Robert is a member of The Motley Fool Blog Network -- entries represent the personal opinion of the blogger and are not formally edited.
President Obama's critical comments of TransCanada's (NYSE: TRP) Keystone XL pipeline suggest the chances of the projects's approval are waning. But while America dithers, Canada isn't standing by. With so many options emerging in recent months, Keystone is losing relevance.
New options emerging
While Keystone has been held in political purgatory, Canadian oil producers are securing access to new markets.
On Thursday, TransCanada gave the green-light on its Energy East pipeline which will ship Alberta crude to Quebec and New Brunswick refineries. With 1.1 million b/d of capacity, the project will single-handedly replace Keystone.
New developments have also brought the Enbridge (NYSE: ENB) Northern Gateway and the Kinder Morgan TransMountain expansion proposals back on the table. Last week, the provincial premiers of Alberta and British Columbia announced that they will work together to expand oil and gas exports.

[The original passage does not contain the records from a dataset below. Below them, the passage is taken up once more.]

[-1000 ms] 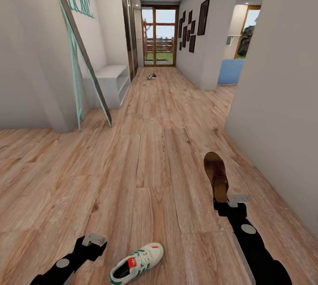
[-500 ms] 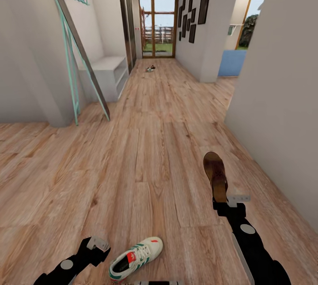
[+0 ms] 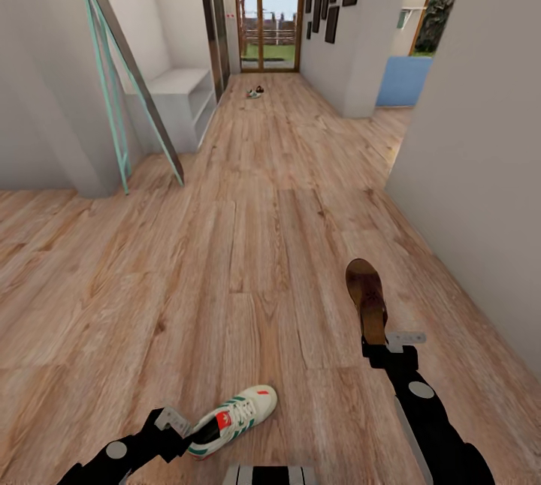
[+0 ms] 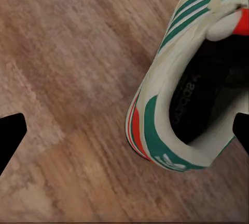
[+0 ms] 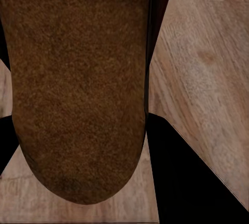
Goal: Pick up the two gym shoes and the two sandals from the corridor floor and place them onto the hallstand (shoe rack) in the corridor, making sure they are on the rack and not on the floor. Arrange them so the two gym shoes are next to each other and the two sandals are next to each other.
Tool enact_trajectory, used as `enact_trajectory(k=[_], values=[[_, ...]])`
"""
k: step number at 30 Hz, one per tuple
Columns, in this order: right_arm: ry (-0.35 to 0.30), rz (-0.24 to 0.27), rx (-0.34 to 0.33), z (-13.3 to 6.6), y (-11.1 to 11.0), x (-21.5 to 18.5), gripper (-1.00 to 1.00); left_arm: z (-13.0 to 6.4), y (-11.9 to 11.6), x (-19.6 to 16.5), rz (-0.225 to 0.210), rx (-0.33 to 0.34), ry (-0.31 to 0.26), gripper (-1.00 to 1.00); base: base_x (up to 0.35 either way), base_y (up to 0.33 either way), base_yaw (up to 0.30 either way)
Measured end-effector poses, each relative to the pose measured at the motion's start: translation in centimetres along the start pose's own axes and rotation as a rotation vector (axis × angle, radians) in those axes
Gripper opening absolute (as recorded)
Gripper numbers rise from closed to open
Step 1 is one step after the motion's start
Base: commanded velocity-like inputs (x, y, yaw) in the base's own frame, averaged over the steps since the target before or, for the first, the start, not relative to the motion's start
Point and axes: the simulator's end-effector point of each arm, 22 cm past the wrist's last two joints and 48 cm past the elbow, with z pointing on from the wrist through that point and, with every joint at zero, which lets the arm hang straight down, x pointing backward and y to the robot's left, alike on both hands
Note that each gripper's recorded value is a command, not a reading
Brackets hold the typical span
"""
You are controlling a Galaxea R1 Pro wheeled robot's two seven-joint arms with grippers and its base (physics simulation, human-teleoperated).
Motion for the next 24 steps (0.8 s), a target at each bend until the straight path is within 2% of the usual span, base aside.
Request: enact_trajectory(k=[1,6,14,24], values=[[0.005,-0.001,0.0,0.1,0.0,0.3,-1.0,0.1,-0.5,0.2,-0.002,0.023,0.002,1.0,0.0,0.0,0.0],[0.025,-0.005,-0.002,0.5,0.2,1.4,-1.0,0.5,-1.3,1.0,-0.005,0.054,0.019,1.0,0.0,0.0,0.0],[0.027,-0.005,-0.002,0.6,0.2,1.5,-1.0,0.6,-1.5,1.1,0.001,0.062,0.025,1.0,0.0,0.0,0.0],[0.064,-0.012,-0.005,1.3,0.5,3.5,-1.0,1.4,-1.6,2.1,0.0,0.071,0.055,1.0,0.0,0.0,0.0]])
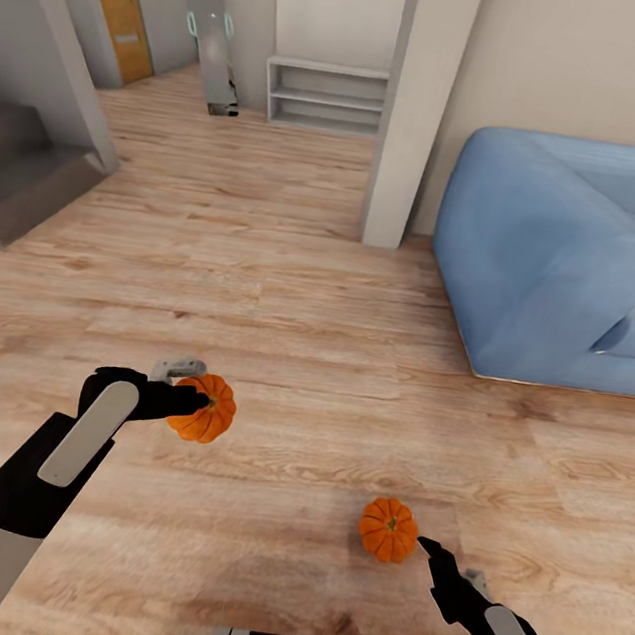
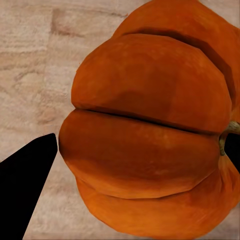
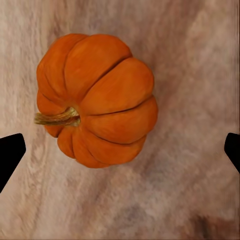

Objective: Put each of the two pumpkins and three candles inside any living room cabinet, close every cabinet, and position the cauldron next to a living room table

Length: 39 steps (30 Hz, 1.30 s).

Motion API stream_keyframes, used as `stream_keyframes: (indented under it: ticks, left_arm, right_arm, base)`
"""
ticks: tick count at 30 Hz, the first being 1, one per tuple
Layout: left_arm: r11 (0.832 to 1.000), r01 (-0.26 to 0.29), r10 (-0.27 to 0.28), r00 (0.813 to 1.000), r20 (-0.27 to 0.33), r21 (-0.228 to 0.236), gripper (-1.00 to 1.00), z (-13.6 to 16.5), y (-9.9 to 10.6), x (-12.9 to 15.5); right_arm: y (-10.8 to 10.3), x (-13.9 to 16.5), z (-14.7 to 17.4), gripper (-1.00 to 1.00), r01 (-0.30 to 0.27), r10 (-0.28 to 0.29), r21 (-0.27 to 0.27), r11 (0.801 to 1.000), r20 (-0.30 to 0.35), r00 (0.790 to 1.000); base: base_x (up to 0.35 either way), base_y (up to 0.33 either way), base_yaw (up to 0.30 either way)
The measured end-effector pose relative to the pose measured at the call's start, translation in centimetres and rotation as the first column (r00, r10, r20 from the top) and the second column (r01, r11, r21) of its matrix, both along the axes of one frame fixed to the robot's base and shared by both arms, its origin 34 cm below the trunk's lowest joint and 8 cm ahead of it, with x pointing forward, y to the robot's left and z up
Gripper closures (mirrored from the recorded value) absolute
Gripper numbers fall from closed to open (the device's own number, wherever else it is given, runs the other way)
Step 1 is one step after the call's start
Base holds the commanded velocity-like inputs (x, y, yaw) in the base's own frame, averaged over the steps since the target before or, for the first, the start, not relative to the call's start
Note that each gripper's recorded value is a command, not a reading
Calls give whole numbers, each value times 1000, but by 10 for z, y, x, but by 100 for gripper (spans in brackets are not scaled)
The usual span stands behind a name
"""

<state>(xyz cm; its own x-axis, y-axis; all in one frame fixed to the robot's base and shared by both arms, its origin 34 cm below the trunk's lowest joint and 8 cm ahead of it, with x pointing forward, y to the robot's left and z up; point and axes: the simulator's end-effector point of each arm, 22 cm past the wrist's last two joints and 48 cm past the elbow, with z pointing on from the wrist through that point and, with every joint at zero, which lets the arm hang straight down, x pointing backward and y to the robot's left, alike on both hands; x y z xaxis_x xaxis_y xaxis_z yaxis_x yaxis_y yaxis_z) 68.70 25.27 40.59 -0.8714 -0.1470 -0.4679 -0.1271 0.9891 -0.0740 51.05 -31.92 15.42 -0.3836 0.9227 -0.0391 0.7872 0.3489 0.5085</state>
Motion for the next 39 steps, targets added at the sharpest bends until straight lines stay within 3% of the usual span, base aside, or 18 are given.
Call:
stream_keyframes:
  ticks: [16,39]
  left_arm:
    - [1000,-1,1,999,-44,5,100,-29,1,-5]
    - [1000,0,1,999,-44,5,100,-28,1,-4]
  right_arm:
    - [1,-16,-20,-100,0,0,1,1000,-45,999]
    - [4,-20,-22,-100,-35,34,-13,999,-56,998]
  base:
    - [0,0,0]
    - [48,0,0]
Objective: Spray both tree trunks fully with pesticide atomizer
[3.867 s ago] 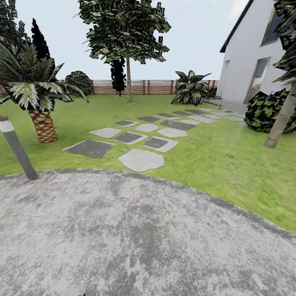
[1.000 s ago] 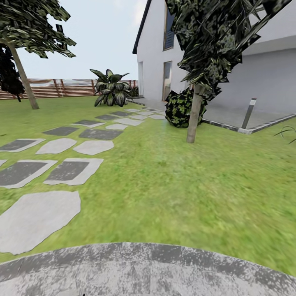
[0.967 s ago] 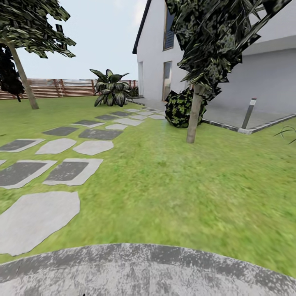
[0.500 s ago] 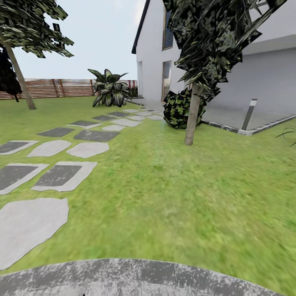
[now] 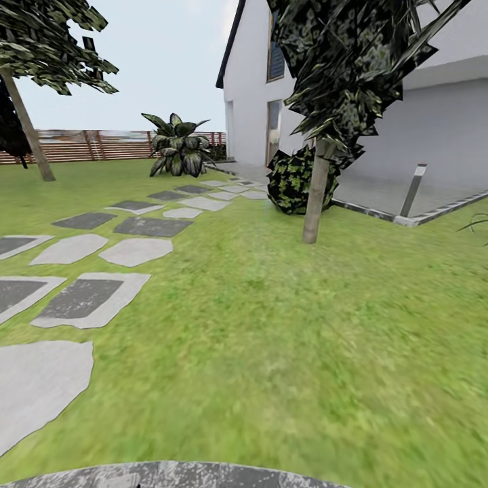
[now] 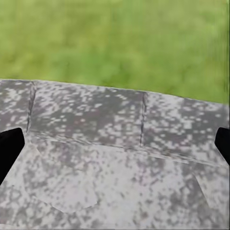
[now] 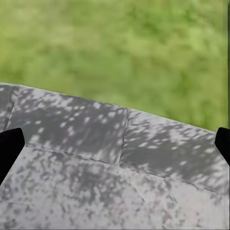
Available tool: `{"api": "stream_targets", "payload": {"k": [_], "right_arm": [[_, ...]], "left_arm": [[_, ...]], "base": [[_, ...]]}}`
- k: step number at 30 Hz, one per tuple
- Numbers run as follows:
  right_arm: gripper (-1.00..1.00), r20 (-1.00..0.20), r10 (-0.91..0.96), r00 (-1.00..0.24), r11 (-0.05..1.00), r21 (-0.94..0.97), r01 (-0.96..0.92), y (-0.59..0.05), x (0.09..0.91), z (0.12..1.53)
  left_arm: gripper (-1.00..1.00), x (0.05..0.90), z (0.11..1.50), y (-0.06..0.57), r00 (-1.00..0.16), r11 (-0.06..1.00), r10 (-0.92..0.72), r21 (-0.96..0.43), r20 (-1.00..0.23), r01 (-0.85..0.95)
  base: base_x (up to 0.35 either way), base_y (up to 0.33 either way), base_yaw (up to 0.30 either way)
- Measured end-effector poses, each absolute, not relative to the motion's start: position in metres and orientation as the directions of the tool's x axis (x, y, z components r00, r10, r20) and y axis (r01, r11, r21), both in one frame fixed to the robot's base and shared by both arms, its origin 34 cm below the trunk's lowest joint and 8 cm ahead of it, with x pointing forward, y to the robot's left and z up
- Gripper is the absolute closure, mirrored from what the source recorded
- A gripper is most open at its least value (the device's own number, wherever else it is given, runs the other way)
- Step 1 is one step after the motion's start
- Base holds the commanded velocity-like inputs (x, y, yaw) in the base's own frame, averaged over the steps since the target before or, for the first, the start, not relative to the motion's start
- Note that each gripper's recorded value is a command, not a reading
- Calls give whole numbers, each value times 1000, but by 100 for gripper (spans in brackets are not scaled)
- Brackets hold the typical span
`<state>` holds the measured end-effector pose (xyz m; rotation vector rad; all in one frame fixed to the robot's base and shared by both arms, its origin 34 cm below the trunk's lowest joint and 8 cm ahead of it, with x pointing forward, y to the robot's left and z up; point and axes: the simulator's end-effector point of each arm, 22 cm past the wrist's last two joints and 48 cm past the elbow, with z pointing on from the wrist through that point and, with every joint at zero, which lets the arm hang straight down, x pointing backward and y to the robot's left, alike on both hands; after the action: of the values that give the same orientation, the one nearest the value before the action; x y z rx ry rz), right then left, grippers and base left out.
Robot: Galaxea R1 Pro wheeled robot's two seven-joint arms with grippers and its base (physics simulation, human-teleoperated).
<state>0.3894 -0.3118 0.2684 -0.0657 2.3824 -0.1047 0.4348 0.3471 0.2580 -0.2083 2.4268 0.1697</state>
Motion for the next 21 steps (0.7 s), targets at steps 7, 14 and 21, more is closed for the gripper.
{"api": "stream_targets", "payload": {"k": [7,14,21], "right_arm": [[-100,-683,-78,-726,995,-95,-17,-312,390,269],[-100,-684,-78,-725,995,-95,-17,-312,390,269],[-100,-685,-78,-725,995,-95,-17,-312,390,269]], "left_arm": [[-100,435,258,347,-752,979,-104,67,-651,-193],[-100,435,258,347,-753,979,-103,67,-650,-193],[-100,435,258,347,-752,979,-106,66,-651,-195]], "base": [[267,-222,0],[166,-270,0],[22,-296,41]]}}
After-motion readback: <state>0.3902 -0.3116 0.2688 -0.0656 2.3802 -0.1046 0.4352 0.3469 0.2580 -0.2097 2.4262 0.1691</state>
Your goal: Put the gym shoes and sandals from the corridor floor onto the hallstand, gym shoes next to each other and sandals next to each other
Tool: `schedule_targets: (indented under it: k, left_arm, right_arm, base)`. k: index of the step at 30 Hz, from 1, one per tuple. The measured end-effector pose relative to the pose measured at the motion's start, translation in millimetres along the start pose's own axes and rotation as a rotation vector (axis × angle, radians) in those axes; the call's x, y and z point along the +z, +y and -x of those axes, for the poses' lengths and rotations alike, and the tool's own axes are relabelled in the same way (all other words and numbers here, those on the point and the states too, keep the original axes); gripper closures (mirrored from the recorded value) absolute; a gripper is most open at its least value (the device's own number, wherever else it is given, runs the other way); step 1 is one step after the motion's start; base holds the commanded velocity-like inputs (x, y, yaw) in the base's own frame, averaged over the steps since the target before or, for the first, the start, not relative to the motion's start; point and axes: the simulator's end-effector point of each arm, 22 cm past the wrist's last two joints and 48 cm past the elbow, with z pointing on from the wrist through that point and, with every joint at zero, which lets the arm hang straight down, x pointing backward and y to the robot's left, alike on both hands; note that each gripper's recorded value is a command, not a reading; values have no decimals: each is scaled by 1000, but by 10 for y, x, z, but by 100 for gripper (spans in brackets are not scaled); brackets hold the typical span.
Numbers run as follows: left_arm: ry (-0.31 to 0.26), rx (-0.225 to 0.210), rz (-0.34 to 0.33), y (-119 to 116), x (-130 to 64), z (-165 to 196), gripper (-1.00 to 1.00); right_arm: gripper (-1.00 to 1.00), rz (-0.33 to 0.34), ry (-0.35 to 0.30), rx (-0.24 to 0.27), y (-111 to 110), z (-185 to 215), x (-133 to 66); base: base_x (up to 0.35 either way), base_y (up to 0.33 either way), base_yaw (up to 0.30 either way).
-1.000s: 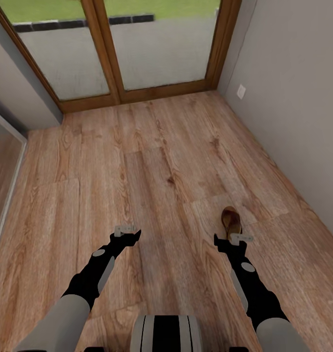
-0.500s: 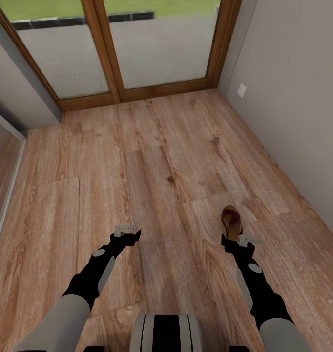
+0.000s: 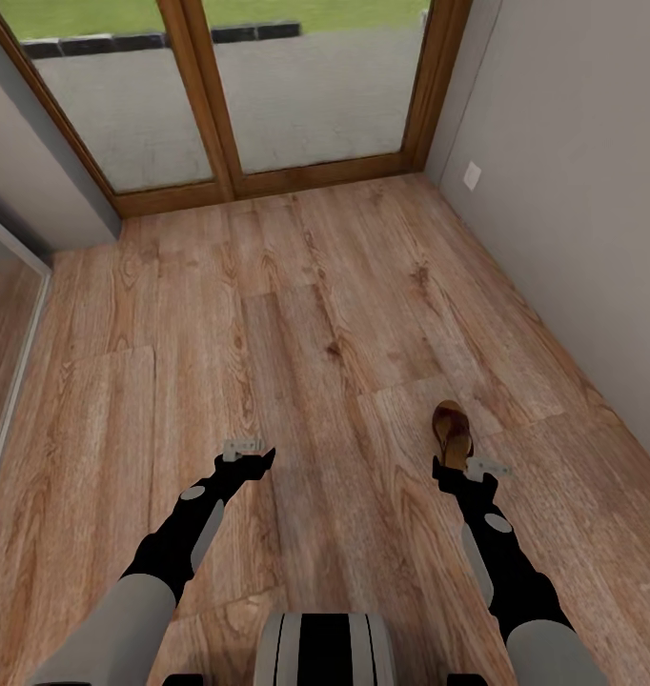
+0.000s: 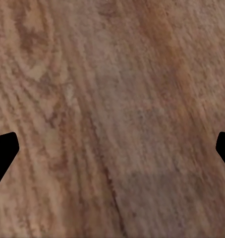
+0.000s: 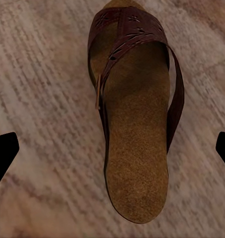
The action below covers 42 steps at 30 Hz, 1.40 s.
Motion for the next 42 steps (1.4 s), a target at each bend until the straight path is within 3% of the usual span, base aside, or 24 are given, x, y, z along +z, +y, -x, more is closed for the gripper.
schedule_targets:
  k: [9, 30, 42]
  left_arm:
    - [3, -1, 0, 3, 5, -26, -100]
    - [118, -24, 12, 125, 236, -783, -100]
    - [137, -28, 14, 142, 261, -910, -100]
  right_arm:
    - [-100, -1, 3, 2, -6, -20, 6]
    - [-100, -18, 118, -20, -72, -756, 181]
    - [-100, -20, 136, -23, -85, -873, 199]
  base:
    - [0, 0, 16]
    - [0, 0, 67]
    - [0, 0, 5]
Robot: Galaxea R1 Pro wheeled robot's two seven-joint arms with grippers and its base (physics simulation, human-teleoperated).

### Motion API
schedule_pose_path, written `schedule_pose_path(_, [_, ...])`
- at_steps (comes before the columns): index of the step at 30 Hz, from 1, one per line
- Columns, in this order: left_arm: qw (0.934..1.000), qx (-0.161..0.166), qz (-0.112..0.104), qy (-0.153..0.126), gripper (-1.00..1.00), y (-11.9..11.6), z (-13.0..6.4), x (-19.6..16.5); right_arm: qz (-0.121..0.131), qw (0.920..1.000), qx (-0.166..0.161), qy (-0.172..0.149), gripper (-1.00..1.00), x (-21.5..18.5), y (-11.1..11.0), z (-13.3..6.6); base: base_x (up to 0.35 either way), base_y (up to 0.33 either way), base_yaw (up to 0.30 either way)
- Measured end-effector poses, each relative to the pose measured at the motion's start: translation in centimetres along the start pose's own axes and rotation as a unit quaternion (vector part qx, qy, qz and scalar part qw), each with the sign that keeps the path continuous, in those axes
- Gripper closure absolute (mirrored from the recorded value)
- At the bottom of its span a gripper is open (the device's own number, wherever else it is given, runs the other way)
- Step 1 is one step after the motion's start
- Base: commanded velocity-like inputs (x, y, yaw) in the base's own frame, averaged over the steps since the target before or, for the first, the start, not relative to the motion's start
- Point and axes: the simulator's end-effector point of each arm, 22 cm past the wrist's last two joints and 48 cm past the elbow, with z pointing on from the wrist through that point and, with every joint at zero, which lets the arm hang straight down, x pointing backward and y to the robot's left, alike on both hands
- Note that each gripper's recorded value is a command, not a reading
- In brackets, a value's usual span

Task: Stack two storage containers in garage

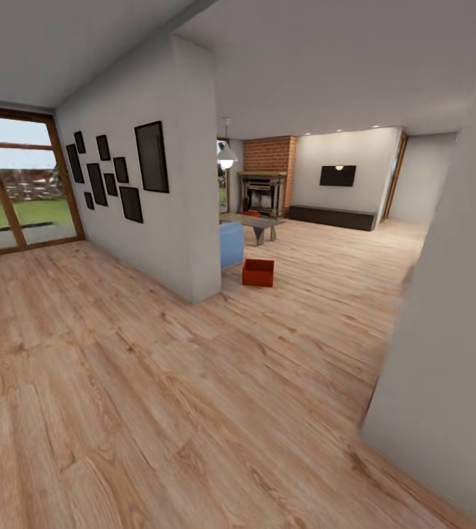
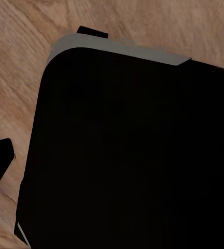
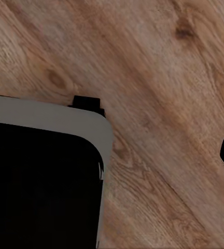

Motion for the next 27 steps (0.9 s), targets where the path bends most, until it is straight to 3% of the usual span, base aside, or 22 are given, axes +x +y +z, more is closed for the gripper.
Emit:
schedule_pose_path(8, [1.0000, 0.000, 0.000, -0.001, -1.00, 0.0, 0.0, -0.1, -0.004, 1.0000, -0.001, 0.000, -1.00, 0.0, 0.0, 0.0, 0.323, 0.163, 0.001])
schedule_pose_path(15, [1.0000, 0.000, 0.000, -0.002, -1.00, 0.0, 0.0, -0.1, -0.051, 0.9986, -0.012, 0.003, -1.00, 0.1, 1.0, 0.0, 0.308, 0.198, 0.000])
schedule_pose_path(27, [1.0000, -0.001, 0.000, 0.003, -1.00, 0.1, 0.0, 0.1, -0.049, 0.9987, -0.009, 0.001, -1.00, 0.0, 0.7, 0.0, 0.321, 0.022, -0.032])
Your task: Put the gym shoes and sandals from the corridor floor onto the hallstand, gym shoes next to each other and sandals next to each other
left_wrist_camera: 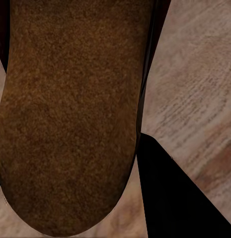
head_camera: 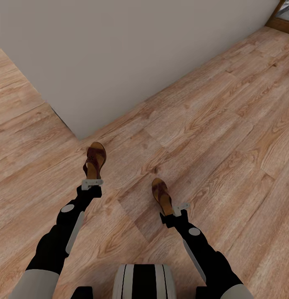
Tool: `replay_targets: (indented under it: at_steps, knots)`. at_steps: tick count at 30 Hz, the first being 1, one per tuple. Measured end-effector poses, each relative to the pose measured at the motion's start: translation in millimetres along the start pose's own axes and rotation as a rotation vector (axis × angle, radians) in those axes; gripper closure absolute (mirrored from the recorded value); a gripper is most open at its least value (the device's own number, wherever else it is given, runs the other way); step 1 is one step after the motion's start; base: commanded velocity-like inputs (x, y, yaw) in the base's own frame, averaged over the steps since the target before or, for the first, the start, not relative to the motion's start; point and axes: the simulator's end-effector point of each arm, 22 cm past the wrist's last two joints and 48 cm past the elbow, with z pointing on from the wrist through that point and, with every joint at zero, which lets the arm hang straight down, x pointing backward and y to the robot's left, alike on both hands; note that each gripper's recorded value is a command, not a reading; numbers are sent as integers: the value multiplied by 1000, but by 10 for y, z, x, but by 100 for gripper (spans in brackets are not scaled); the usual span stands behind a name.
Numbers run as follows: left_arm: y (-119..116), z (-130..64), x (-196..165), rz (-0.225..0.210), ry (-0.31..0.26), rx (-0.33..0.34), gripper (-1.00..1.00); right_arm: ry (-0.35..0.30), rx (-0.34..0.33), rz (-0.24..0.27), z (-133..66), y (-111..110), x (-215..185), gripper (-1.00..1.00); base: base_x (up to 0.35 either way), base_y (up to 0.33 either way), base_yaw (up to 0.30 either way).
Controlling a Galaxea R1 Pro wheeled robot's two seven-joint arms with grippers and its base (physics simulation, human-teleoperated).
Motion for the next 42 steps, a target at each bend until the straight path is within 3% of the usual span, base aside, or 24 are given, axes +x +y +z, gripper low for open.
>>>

It's a huge step forward for the two provinces that are attempting to resolve their differences over bitumen pipelines to the country's West coast. If approved, both projects would ship a combined 1.1 million b/d of Alberta crude for export to Asia.
Meanwhile Enbridge, the company responsible for shipping over two thirds of Canada's crude exports, has been quietly expanding its pipeline system. These initiatives include eliminating bottlenecks to boost capacity in the Chicago area, twinning the Spearhead and Seaway pipelines to move more crude to the U.S. Gulf Coast, and reversing the Line 9 route to begin shipping oil to Quebec. According to the company's estimates, these secured projects will boost capacity 50% to three million b/d by 2015.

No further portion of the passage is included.